> **ASSIGNMENT**: Quote all entries exactly, leaving pictures aside.

(Data items)
○ ○ ○
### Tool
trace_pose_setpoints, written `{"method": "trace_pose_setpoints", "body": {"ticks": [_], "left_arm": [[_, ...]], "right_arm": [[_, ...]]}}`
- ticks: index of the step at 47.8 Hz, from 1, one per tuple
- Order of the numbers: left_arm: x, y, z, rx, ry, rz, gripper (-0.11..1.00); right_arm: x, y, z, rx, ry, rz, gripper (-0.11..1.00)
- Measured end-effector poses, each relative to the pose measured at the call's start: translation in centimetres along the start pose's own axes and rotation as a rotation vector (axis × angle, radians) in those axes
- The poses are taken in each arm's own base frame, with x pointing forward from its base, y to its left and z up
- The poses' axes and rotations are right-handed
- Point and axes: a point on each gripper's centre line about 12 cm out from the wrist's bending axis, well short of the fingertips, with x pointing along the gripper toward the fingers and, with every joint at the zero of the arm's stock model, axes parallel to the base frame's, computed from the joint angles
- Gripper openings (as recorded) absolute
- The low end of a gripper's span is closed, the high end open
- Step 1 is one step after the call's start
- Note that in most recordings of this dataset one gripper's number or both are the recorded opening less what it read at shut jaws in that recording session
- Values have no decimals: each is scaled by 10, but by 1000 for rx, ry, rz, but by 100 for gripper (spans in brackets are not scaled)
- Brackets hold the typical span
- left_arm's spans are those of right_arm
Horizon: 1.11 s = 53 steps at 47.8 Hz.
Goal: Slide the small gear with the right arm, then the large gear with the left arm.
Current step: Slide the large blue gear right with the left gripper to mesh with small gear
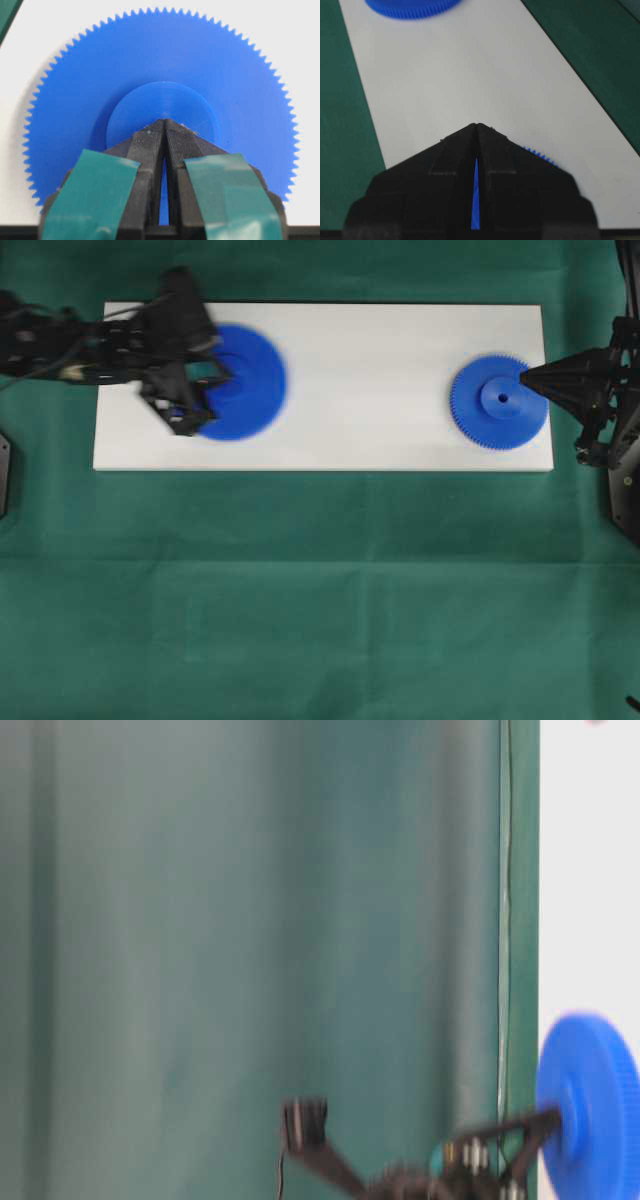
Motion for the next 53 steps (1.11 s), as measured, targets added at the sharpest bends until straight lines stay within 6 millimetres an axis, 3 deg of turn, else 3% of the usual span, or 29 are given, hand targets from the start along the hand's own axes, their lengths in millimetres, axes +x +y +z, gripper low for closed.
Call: {"method": "trace_pose_setpoints", "body": {"ticks": [16,27,41,53], "left_arm": [[63,-32,79,49,-16,-41,0],[89,-55,122,83,-23,-63,0],[111,-73,151,105,-25,-79,0],[111,-74,154,106,-14,-79,0]], "right_arm": [[-4,2,0,-5,-20,15,51],[-6,4,1,-9,-33,27,51],[-6,4,-1,-10,-30,33,51],[-8,5,-1,-11,-39,38,51]]}}
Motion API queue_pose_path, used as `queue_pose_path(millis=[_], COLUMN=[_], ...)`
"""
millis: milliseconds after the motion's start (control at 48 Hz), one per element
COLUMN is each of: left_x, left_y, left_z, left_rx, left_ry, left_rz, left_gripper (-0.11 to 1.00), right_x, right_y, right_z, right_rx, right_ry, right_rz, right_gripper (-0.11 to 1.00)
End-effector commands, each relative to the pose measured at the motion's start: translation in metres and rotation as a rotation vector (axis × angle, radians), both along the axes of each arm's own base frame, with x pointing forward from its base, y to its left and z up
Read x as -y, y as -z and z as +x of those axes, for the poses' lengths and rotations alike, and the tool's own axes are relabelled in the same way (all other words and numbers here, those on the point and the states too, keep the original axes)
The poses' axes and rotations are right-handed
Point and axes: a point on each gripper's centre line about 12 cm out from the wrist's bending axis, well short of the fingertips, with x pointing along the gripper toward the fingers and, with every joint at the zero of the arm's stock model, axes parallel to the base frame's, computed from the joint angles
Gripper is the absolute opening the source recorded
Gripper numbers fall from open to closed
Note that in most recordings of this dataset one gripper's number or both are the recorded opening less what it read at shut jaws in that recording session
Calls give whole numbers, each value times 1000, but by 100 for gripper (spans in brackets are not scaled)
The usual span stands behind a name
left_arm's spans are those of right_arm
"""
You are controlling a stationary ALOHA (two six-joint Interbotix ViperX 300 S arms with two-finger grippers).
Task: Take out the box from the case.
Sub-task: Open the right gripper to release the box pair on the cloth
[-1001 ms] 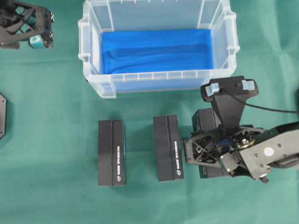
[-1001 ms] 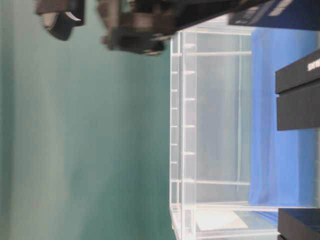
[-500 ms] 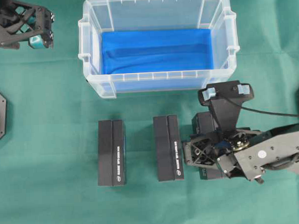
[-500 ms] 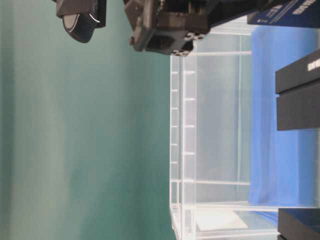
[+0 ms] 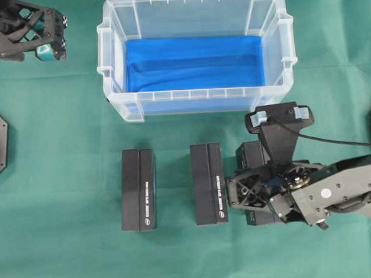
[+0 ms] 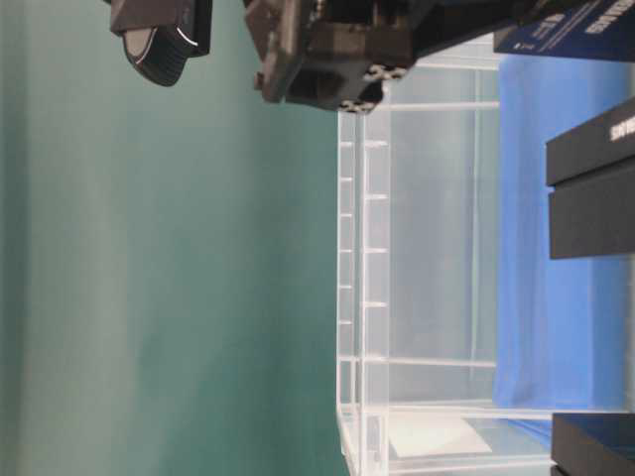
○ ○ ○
> **OUTPUT BELOW**:
### Tool
trace_pose_setpoints, written `{"method": "trace_pose_setpoints", "body": {"ticks": [_], "left_arm": [[_, ...]], "right_arm": [[_, ...]]}}`
- ticks: index of the step at 47.8 Hz, from 1, one per tuple
- Order of the numbers: left_arm: x, y, z, rx, ry, rz, gripper (-0.11..1.00); right_arm: x, y, z, rx, ry, rz, gripper (-0.11..1.00)
- Measured end-effector poses, each relative to the pose measured at the call's start: translation in centimetres along the start pose's own axes and rotation as a rotation vector (axis × angle, radians) in those axes
- The poses are taken in each arm's own base frame, with x pointing forward from its base, y to its left and z up
- The poses' axes and rotations are right-handed
- Point and axes: a point on each gripper's centre line about 12 cm out from the wrist's bending axis, well short of the fingertips, with x pointing along the gripper toward the fingers and, with every joint at the zero of the arm's stock model, axes parallel to the base frame's, computed from the joint angles
- Gripper openings (as recorded) absolute
- The low end of a gripper's span is closed, the high end open
- Step 1 is one step after the call's start
- Note that in most recordings of this dataset one gripper's number or both are the recorded opening less what it read at shut jaws in that recording session
- Values have no decimals: each is scaled by 10, but by 1000 for rx, ry, rz, but by 100 for gripper (spans in brackets are not scaled)
- Brackets hold the typical span
- left_arm's spans are those of right_arm
Horizon: 1.11 s = 53 steps at 47.8 Hz.
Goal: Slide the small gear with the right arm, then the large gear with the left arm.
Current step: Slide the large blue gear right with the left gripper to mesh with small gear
Motion for the next 53 steps (1.11 s), as measured, targets added at the sharpest bends until straight lines stay within 6 millimetres an axis, 3 deg of turn, else 3% of the usual span, or 29 are given, hand targets from the start along the hand's own axes, their lengths in millimetres, axes +x +y +z, gripper low for closed.
Call: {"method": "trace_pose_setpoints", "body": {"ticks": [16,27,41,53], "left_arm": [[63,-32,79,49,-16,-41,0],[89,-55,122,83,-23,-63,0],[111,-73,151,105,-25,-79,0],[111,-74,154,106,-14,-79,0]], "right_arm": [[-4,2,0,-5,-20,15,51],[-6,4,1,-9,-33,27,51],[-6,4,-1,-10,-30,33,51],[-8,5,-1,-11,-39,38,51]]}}
Motion API queue_pose_path, used as `queue_pose_path(millis=[_], COLUMN=[_], ...)`
"""
millis: milliseconds after the motion's start (control at 48 Hz), one per element
COLUMN is each of: left_x, left_y, left_z, left_rx, left_ry, left_rz, left_gripper (-0.11 to 1.00), right_x, right_y, right_z, right_rx, right_ry, right_rz, right_gripper (-0.11 to 1.00)
End-effector commands, each relative to the pose measured at the motion's start: translation in metres and rotation as a rotation vector (axis × angle, radians), both along the axes of each arm's own base frame, with x pointing forward from its base, y to its left and z up
Read x as -y, y as -z and z as +x of those axes, for the poses' lengths and rotations alike, and the tool's own axes are relabelled in the same way (all other words and numbers here, those on the point and the states too, keep the original axes)
The poses' axes and rotations are right-handed
Point and axes: a point on each gripper's centre line about 12 cm out from the wrist's bending axis, well short of the fingertips, with x pointing along the gripper toward the fingers and, with every joint at the zero of the arm's stock model, axes parallel to the base frame's, computed from the joint angles
Gripper is the absolute opening the source recorded
Gripper numbers fall from open to closed
Note that in most recordings of this dataset one gripper's number or both are the recorded opening less what it read at shut jaws in that recording session
Calls give whole numbers, each value times 1000, but by 100 for gripper (spans in brackets are not scaled)
The usual span stands behind a name
left_arm's spans are those of right_arm
"""
You are controlling a stationary ALOHA (two six-joint Interbotix ViperX 300 S arms with two-finger grippers).
Task: Take out the box from the case.
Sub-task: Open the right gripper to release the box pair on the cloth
[-1001 ms] 
[-1001 ms] 
[-500 ms] 
[-500 ms] 
[+0 ms] 
[+0 ms] 

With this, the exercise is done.